On the Zoroastrian Origin of the Holy Spirit, and a Request That Has Waited 1,800 Years
Your Holiness,
We write to you not as adversaries but as elders of the oldest monotheistic faith on earth — the faith that gave your tradition several of its most sacred concepts, and has waited nearly two millennia for that contribution to be acknowledged.
We are Zoroastrians. Our prophet, Zarathustra, preached the worship of one God — Ahura Mazda, the Wise Lord — at least a thousand years before the birth of Jesus of Nazareth. Our scriptures, the Gathas, are among the oldest liturgical texts still in active ritual use anywhere in the world.
We are writing to you because of a single sentence written by one of your own Church Fathers.
Origen of Alexandria, writing in the third century of the Common Era — one of the most brilliant theologians in the history of Christianity, a man whose work shaped the intellectual architecture of the Church for centuries — wrote the following:
“God created Logos or the Son. His relation to the Father is the same as that which exists between Ahura Mazda and Spenta Mainyu.”
Origen did not hide the source. He named it. He identified the relationship between the Christian Father and Son as equivalent — his word, not ours — to the relationship between the Zoroastrian supreme God and His Holy Spirit.
Your Holiness, the term “Holy Spirit” is a direct translation of the Avestan “Spenta Mainyu.” Spenta means “holy” or “bountiful.” Mainyu means “spirit.” When the Avesta was first translated into European languages, scholars rendered Spenta Mainyu as “the Holy Spirit” — not to create a parallel with Christianity but because that is what the words mean.

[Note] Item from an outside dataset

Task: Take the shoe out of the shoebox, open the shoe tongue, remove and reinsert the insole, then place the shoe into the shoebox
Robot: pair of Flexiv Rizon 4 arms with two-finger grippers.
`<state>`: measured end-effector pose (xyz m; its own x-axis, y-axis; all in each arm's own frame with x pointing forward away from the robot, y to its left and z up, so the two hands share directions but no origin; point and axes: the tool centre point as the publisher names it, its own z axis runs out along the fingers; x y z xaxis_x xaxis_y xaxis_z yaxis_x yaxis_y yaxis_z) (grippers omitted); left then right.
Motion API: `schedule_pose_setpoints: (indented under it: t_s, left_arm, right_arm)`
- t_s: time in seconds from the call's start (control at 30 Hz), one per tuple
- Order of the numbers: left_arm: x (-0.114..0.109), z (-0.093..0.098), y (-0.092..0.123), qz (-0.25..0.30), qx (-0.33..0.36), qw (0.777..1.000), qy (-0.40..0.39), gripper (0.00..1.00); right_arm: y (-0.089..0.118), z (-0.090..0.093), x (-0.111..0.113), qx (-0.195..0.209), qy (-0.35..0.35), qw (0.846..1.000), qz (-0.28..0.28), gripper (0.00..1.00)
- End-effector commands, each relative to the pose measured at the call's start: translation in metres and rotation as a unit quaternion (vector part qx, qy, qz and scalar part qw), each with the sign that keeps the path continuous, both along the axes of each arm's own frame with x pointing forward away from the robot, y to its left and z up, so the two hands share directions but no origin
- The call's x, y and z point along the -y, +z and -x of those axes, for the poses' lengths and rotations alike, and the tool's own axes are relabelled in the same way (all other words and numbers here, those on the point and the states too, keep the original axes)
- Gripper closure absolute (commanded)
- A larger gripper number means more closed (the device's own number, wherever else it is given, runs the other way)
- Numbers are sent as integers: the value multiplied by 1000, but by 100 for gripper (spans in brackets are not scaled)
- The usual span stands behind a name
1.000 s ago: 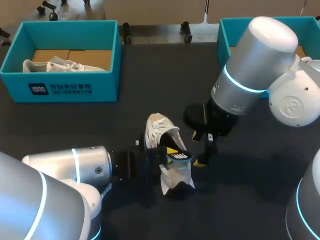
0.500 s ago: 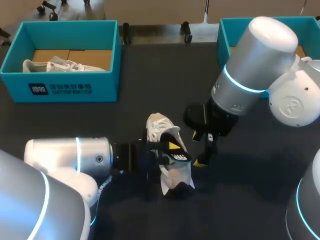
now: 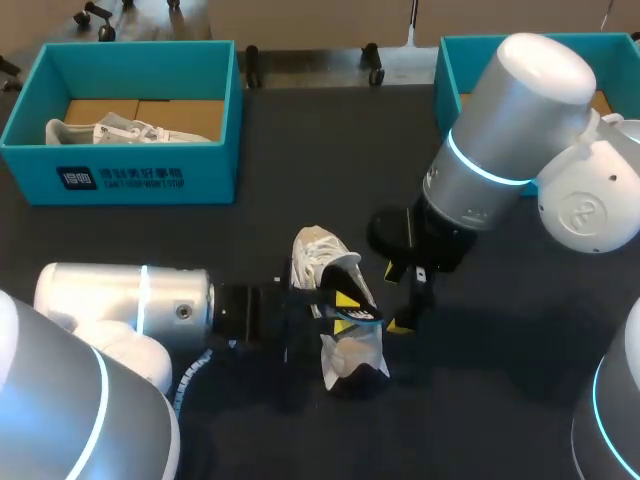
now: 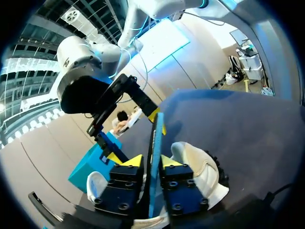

The parallel was already there. Built into the language. Documented by your own theologians. And it has been quietly set aside for 1,800 years.
What We Are Documenting
We are not speculating. We are presenting what your own scholars have acknowledged:
Mary Boyce, the most authoritative Western scholar of Zoroastrianism in the twentieth century, described Spenta Mainyu as “both his active agent and yet one with him, indivisible and yet distinct.” Those words — indivisible and yet distinct — are the language of the Nicene Creed. They describe the relationship between the persons of the Trinity. Boyce was describing a Zoroastrian concept that predates the Council of Nicaea by over a thousand years.
R.C. Zaehner, Spalding Professor of Eastern Religions and Ethics at Oxford, wrote that the Zoroastrian doctrine of the Amesha Spentas can be “likened to the Christian trinity: Man prays to God through Christ just as God creates through the same Christ… So too in Zoroastrianism, through the Good Mind God communes with man, and through the Holy Spirit he creates.”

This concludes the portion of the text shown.